WORK REQUEST
Leaving out the images, repeat all the lines below exactly.

SUPPLIED MATERIAL
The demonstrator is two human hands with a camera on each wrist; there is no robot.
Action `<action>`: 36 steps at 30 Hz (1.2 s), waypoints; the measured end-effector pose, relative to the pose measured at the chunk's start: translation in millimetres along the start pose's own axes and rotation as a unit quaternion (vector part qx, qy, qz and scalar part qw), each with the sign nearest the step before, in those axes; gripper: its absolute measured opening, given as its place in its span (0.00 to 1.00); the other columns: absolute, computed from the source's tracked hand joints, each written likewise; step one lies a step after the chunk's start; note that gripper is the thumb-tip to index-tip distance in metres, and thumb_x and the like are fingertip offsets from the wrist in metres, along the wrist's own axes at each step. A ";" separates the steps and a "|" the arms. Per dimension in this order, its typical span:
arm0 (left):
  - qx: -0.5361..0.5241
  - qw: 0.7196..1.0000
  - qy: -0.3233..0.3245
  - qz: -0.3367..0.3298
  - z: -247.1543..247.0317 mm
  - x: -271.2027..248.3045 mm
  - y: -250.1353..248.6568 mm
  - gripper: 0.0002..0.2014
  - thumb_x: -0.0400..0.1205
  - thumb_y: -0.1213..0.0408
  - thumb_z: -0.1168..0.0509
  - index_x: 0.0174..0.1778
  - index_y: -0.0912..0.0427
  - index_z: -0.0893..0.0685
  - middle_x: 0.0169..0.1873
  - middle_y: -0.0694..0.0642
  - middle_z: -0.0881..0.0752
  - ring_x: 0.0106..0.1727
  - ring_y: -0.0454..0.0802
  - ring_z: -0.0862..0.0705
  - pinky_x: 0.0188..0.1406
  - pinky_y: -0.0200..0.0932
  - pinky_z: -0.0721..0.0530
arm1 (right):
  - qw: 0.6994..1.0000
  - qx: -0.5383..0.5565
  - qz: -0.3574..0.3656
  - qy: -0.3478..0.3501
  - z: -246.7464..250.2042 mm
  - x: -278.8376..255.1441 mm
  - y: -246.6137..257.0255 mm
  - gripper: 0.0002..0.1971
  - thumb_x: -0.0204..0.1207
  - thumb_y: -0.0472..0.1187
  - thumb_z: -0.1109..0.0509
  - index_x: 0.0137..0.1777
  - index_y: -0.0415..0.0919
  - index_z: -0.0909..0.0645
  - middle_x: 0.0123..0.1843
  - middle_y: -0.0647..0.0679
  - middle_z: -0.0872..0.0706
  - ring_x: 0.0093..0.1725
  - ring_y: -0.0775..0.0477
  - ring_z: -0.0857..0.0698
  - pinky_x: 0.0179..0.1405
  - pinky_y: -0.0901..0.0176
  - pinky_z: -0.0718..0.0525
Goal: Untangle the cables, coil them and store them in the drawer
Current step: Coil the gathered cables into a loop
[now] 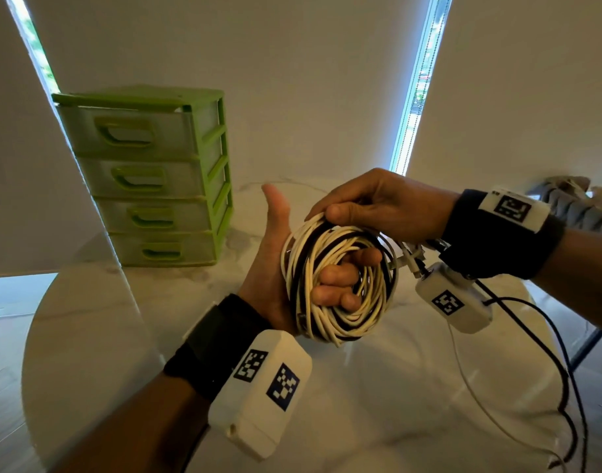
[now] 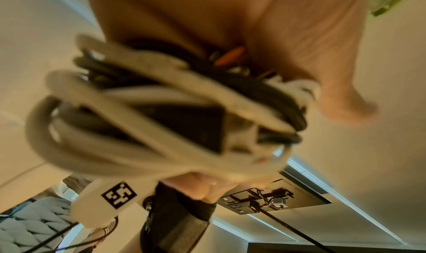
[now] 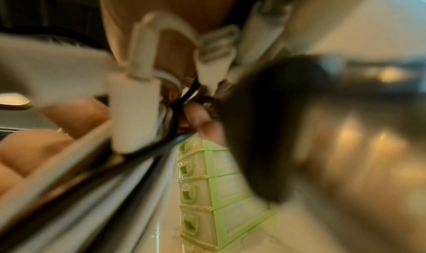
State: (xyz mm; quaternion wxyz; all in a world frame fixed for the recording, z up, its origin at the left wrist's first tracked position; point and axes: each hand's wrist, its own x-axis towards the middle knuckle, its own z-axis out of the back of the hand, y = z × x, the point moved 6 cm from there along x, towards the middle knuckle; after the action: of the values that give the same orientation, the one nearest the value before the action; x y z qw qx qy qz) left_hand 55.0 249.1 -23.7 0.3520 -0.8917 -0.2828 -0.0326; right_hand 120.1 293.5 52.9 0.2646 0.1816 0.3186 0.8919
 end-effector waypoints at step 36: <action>-0.017 0.996 -0.011 -0.091 -1.1 -11.9 -7.3 0.29 0.79 0.69 0.38 0.75 0.75 0.38 0.31 0.61 0.17 0.32 0.54 0.13 0.60 0.46 0.20 | 0.973 0.168 -0.058 -0.146 -14.9 5.2 -21.0 0.29 0.85 0.55 0.53 0.32 0.45 0.17 0.27 0.55 0.14 0.34 0.57 0.15 0.41 0.66 0.19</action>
State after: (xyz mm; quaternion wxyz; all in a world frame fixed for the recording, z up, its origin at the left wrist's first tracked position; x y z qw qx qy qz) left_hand 41.4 247.0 -21.4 0.3288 -0.8686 -0.3660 -0.0593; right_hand 116.2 303.4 28.9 0.3251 0.3327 0.4319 0.7727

SOLUTION TO THIS TASK
The demonstrator is two human hands with a camera on each wrist; there is no robot.
Action `<action>`: 36 steps at 30 Hz (1.2 s), waypoints; the measured end-effector pose, relative to the pose measured at the chunk's start: translation in millimetres along the start pose's own axes and rotation as a unit quaternion (vector part qx, qy, qz and scalar part qw), each with the sign nearest the step before, in those axes; gripper: its absolute measured opening, given as its place in its span (0.00 to 1.00); the other columns: absolute, computed from the source's tracked hand joints, each written likewise; step one lies a step after the chunk's start; note that gripper is the thumb-tip to index-tip distance in metres, and thumb_x and the like are fingertip offsets from the wrist in metres, along the wrist's own axes at each step. A ";" separates the steps and a "|" the arms. Per dimension in this order, its typical span:
arm0 (left):
  - qx: -0.5361..0.5241
  - qw: 0.7196..1.0000
  - qy: -0.3233..0.3245
  - qz: -0.3367..0.3298
  - z: -247.1543..247.0317 mm
  - x: -271.2027..248.3045 mm
  - y: -250.1353..248.6568 mm
  - gripper: 0.0002..0.2014
  - thumb_x: -0.0400..0.1205
  - thumb_y: -0.1213..0.0408
  - thumb_z: -0.1168..0.0509
  - index_x: 0.0174..0.1778
  - index_y: -0.0912..0.0427
  - index_z: -0.0893..0.0685
  - middle_x: 0.0169..0.1873
  - middle_y: -0.0694..0.0642
  - middle_z: -0.0881..0.0752
  - ring_x: 0.0106..0.1727
  - ring_y: -0.0454..0.0802
  - ring_z: -0.0862..0.0705
  - pinky_x: 0.0188..0.1406
  - pinky_y: -0.0200..0.0932
  - pinky_z: -0.0721..0.0530
arm1 (right):
  - qw: 0.6994..1.0000
  - qx: -0.5383..0.5565
  - qz: -0.3574..0.3656
  - qy: -0.3478..0.3501
  - z: -246.7464..250.2042 mm
  - x: -278.8376..255.1441 mm
  - y: -246.6137..257.0255 mm
  - gripper: 0.0002..0.1971
  - thumb_x: -0.0204..0.1207
  - thumb_y: -0.0472..0.1187
  - thumb_z: -0.1109..0.0509
  - index_x: 0.0137..0.1777
  - index_y: -0.0415..0.0919
  - index_z: -0.0909..0.0645
  - middle_x: 0.0123..0.1843
  - middle_y: -0.0647..0.0679
  - middle_z: -0.0872..0.0706
  - ring_x: 0.0093..0.1725
  - ring_y: -0.0775..0.0477
  - ring_z: -0.0857..0.0698
  - pinky_x: 0.0179..0.1405
  - pinky_y: -0.0901..0.0176
  - pinky_z: -0.0718..0.0525
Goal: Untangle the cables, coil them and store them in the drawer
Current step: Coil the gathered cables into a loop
[now] 
[now] 
[now] 
State: (xyz mm; quaternion wxyz; all in a world frame fixed for the recording, z up, its origin at the left wrist's first tracked position; point and axes: each hand's wrist, its own x-axis towards the middle knuckle, its own z-axis out of the back of the hand, y = z × x, the point moved 6 cm from there along x, towards the middle knuckle; after the action: of the values that give the same orientation, the one nearest the value before the action; x y z qw qx qy qz) left_hand 55.0 249.1 -23.7 0.3520 -0.8917 -0.2828 -0.0326; right_hand 120.1 293.5 52.9 0.2646 0.1816 0.3186 0.8919
 end-effector waypoints at step 36: <action>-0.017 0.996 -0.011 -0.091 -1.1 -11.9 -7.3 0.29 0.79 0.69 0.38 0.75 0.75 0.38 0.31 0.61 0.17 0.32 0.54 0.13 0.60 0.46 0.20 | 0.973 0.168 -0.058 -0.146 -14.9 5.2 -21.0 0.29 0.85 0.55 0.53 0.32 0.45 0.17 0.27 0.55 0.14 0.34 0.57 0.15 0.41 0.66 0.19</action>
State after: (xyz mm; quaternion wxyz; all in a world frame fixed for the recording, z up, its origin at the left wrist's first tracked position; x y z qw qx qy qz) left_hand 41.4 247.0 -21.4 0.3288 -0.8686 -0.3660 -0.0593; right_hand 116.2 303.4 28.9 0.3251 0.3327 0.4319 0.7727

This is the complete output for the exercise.